Review Summary: DJ records generally suck. Thank god this doesn't.
Although he originally came into the industry as a DJ, Mark Ronson now prefers his position as a producer for some of England’s biggest pop stars. Which is fine and dandy, but he can’t completely escape from his past as a producer. Here Comes The Fuzz
, largely a hip hop record, shows Mark Ronson at his start, pulling and whipping out beats and getting people together, and it proved to be an undeniable pop flop. However, despite the lack of a commercial reaction, the record proves to be purely entertaining throughout.
If there’s one criticism that could be dealt towards the record, however, is the fact that it’s generally inconsistent in quality of the songs. We have top notch stuff like “Ooh Wee”, but we also have generally awful pop songs like Rivers Cuomo’s contribution “I Suck”. Throughout the record, we have to drill through the piffle that piles amongst the record, in order to get to the production and guest genius.
Once you get there, though, is when we see the record truly come to life. “Ooh Wee”, as already mentioned, flairs off some quality verses from Ghostface Killah, his weed carrier, and Saigon, and, as per usual, a very infectious hook from Nate Dogg. Saigon appears again on “Diduntdidunt”, proving himself to be a beyond competent storyteller. The glossy arena rock-hop of “On The Road” is balanced by M.O.P.’s aggressive, hollering verses and a rejuvenated Mos Def. Some final highlights come in the form of garage rock rap “Here Comes The Fuzz” and “Bout To Get Ugly”, two records featuring MC’s absolutely needing tracks like these on their regular records (Freeway and Rhymefest).
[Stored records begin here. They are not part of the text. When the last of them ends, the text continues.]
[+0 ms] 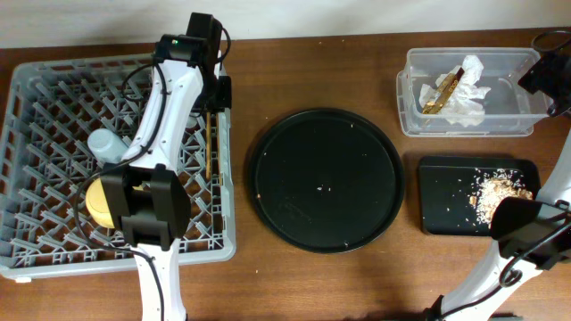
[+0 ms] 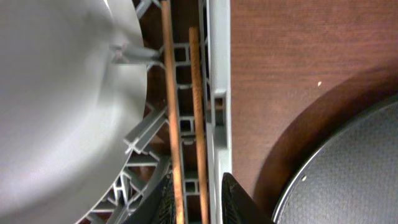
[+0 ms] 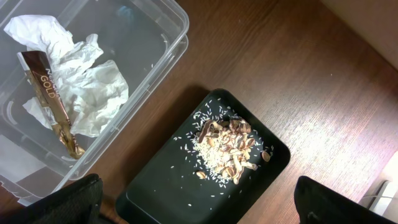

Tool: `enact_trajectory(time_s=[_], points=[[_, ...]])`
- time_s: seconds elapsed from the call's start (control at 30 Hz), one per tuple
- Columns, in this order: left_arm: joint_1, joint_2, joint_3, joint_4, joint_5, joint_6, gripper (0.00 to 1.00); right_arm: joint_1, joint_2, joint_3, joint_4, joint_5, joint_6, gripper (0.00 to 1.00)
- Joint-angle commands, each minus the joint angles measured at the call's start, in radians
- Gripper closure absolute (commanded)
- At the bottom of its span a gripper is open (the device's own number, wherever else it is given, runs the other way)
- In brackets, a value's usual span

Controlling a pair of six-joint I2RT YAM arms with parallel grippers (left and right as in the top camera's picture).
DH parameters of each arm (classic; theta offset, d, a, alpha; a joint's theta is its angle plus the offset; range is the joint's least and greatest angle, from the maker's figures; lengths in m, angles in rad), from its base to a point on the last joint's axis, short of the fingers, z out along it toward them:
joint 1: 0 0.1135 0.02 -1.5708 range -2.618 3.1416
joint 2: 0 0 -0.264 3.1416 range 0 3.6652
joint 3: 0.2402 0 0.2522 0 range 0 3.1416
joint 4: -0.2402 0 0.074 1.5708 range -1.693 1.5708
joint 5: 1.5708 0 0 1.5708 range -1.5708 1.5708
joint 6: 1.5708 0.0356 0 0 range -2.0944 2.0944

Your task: Sort waste into correct bins and load items into the dishwasher rack

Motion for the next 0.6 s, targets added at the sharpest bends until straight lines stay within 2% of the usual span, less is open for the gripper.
enact_trajectory(time_s=[0.0,0.1,0.13,0.23,0.27,0.3,0.33,0.37,0.57], points=[[-0.001,-0.008,0.098,-0.079,0.025,0.002,0.74,0.000,0.003,0.000,-0.001,0.013,0.008,0.01],[-0.009,-0.015,0.211,-0.167,0.161,0.003,0.72,0.000,0.003,0.000,-0.001,0.013,0.008,0.01],[-0.013,-0.017,0.243,-0.190,0.213,0.003,0.67,0.000,0.003,0.000,-0.001,0.013,0.008,0.01],[-0.039,-0.018,0.313,-0.261,0.405,0.014,0.25,0.000,0.003,0.000,-0.001,0.013,0.008,0.01],[-0.058,-0.018,0.315,-0.271,0.474,0.056,0.18,0.000,0.003,0.000,-0.001,0.013,0.008,0.01],[-0.077,-0.018,0.315,-0.279,0.507,0.090,0.13,0.000,0.003,0.000,-0.001,0.013,0.008,0.01],[-0.098,-0.016,0.313,-0.283,0.517,0.113,0.04,0.000,0.003,0.000,-0.001,0.013,0.008,0.01],[-0.134,-0.014,0.309,-0.282,0.507,0.118,0.01,0.000,0.003,0.000,0.000,0.013,0.008,0.01],[-0.309,0.010,0.307,-0.206,0.460,0.117,0.01,0.000,0.003,0.000,-0.001,0.013,0.008,0.01]])
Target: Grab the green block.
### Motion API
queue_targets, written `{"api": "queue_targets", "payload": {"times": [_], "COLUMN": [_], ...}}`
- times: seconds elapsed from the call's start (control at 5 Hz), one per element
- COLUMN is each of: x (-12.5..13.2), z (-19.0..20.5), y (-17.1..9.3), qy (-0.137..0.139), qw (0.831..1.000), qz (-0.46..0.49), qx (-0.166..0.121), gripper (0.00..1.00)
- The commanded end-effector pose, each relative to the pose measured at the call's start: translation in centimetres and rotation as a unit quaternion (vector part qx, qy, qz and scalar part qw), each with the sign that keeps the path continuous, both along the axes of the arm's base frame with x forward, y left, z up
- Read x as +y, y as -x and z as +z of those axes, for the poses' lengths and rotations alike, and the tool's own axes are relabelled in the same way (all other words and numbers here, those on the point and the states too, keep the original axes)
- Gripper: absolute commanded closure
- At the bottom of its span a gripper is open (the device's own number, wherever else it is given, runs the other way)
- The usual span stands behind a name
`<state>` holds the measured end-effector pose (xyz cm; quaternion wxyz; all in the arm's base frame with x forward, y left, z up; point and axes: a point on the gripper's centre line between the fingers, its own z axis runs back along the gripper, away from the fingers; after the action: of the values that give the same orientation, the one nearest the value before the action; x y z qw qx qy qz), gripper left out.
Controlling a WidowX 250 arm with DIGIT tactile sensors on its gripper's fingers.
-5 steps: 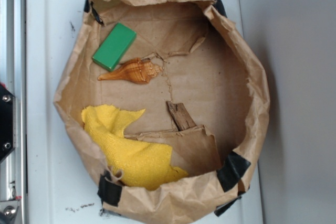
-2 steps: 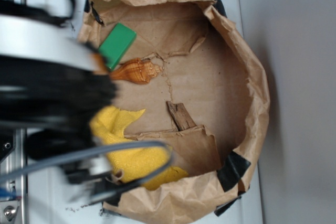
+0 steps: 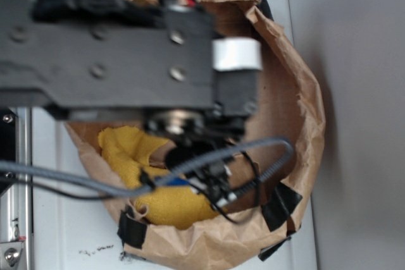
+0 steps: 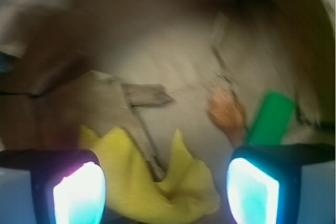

What’s more, though is DJ Mark Ronson’s production that keeps the record together. Disco drums, generally fast pace, party atmosphere that generally contains itself throughout the record. This isn’t deep music, rather, this is generally hardcore rappers getting of their asses and getting on the dance floor. Ranging from jangling garage rock pushed to bounce or more obvious attempts to get grooving like “Ooh Wee”, we see every guest artists putting themselves up to their height because of sweeping production.
Despite ace production and good guests, though, the inconsistent nature of the record keeps it from being any more than just good. Then again, it is a DJ record. Mark Ronson has that same diplomatic DJ nature of bringing people together and attempting to get them to work together in a single room, it rarely works. It works more than a majority of the time on Here Comes The Fuzz
, and we’re thankful for that, but it would’ve been better if Mark Ronson produced an entire album with, say, Circa 2003 Saigon. That would’ve been amazing.